Doctor Milne was just about my father’s age when the two of them entered the last-fight arena together. It was the two of them against the marauding hordes from the Death Lands. After 33 years of caring for my father, carving up his body, moving the artificial opening from one side to the next to preserve the tissue around it, performing various other related surgeries, it was hard for Doctor Milne to know where his patient’s body left off and his own began. You could say he shared a psychic connection between his soul and my father’s. When they were together, they could read each other’s minds.
When my father died at 56 and hundreds of people came to the Fenton and Hennessy Funeral Home, I remember how hard Doctor Milne cried—so unashamed, right in front of everybody. He was on the kneeler beside my father’s open casket and he was clutching Daddy’s waxy-looking hands. I could tell by the way Doctor Milne was shaking that his grief went all the way into his bones. It was obvious to me that he had lost the Jackie Reis, welter-weight champion part of himself.

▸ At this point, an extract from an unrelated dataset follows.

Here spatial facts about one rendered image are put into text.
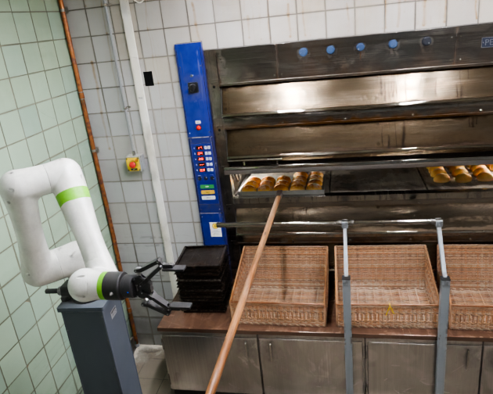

All the cockiness, all the sure-footedness, all the razzmatazz drained right out of him. After awhile, his sobbing stopped and he got up off the kneeler and reeled out of the funeral home. It almost looked as if he were drunk. Whether he ever realized it or not, my father’s ghost, in silver satin boxing trunks, and maroon leather boxing gloves strutted out beside him that poison-ivy night. Left. Right. Left. The punches whopped the shadows. And the shadows jabbed back.
After the burial, when I asked my mother why she never cried at the hospital on that last day of Daddy’s life, and why she never cried at the funeral, she said, “For me, your father died a long time ago.”
But from the very beginning moment that my daddy danced into my life and long after he danced out, I was One with him. When he cried, I cried. When he laughed, I laughed. And when he beat me up with his boxer’s fists and sometimes knocked me unconscious, I didn’t hate him. In a mystery way I might have deserved it—or maybe I was redeeming our whole family, you know, like Jesus.